The Pickup
On Friday I stopped. After two months haring around Kenya, diving in out of slums and driving throuugh the Rift Valley I simply stopped. And went to Lamu for the weekend. My body responded by making me sleep for long periods of time and then making me vomit. Anyway, I managed to polish off the first of my six books for the Africa Reading Challenge.
The Pickup by Nadine Gordimer
It starts with a pickup. A white South African, Julie, picks up the poor, black immigrant mechanic who fixed her car. Abdul is brought into her world – the pampered middle class friends at the coffee shop, lunches on terraces – until the day his time runs out and he is told he cannot stay in the country any longer. Then it becomes less clear who was doing the picking up. Abdul needs Julie’s friends, money and contacts as he tries to find a way of staying.
Julie despises the world she was born into, using every opportunity to stick two fingers up at her father’s lifestyle. Shacking up with an illegal immigrant is her biggest chance yet to show him she is her own woman. Yet her father’s friends and money offer Abdul his only chance of staying.
Abdul, the penniless illegal, is desperate for everything that Julie is turning her back on. He is the dispossessed who dreams of earning cash while she is the spoiled brat, who doesn’t know how lucky she is.
They end up back in Abdul’s home country where the same tensions emerge. Abdul – now known by his real name Ibrahim ibn Musa – spends his days at embassies trying to find a country in the developed world where he can chase his dreams. Julie, having left behind her world of privilege, is content to chatter with the women in the kitchen.
In part it’s Romeo and Juliet set in post-Apartheid South Africa; in part it’s Juno and the Paycock as Abdul’s dreams of a better life elsewhere always seems doomed, while realistic Julie gets on with the business of living in his family’s village.

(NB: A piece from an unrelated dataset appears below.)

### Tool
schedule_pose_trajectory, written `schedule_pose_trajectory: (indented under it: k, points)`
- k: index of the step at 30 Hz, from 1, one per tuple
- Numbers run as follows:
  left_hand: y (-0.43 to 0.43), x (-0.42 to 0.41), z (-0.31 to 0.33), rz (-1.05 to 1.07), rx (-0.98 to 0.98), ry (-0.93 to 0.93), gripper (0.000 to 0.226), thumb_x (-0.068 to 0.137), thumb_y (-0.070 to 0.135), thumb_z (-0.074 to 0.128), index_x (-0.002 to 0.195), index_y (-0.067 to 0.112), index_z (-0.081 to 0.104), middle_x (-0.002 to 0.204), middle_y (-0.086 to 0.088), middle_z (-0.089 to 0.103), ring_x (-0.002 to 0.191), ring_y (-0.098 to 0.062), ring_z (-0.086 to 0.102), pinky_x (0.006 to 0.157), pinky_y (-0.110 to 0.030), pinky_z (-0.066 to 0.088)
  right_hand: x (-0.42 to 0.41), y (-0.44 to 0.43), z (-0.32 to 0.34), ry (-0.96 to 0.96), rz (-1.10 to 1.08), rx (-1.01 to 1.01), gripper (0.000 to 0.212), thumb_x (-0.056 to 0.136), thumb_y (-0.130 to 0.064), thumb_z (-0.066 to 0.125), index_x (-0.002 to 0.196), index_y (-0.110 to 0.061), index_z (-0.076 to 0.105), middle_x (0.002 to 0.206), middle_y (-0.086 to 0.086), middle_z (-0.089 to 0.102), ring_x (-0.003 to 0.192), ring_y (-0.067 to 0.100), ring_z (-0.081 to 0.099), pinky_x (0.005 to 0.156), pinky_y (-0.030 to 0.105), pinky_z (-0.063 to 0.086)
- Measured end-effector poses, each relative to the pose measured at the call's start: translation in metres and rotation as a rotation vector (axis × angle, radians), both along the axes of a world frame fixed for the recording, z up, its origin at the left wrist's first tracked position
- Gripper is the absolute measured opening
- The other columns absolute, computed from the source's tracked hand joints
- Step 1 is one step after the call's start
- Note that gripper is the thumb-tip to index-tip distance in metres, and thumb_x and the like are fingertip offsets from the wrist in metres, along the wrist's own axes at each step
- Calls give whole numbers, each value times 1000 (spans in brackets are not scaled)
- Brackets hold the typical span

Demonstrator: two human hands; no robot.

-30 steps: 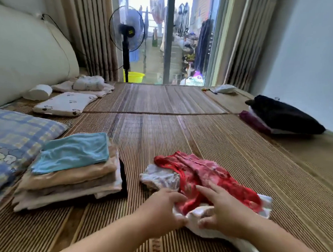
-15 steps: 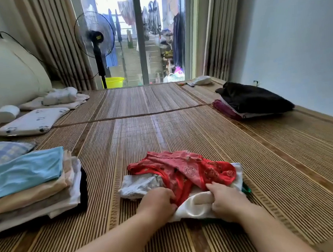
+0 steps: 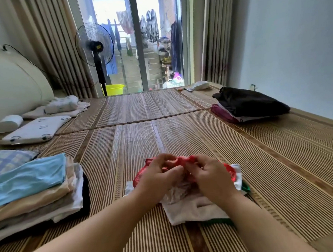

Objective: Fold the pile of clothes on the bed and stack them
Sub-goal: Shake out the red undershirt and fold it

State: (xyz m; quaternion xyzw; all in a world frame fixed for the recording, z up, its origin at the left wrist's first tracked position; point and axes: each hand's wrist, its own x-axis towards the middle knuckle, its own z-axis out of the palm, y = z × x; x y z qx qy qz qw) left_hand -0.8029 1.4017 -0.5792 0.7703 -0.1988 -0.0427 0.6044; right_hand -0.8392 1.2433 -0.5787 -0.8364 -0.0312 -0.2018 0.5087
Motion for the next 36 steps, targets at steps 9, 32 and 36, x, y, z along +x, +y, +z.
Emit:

But the whole thing is told in a stream-of-consciousness voice that is ultimately dissatisfying. Themes come and go without being explored or resolved. A kindly uncle, a gynaecologist, is accused of sexual assualt only to be forgotten and then re-emerge 100 pages later with the charges dismissed and apparently irrelevant.
Ultimately the two characters seem to drift through their own worlds with little thought for the other. The obvious tensions between the two seem to mean little in terms of character development. Or is that the point: That it is impossible to cross the gulf between the haves and the have-nots, to understand the one’s desperate desire for material improvement and the other’s easy abandonment of a comfortable life?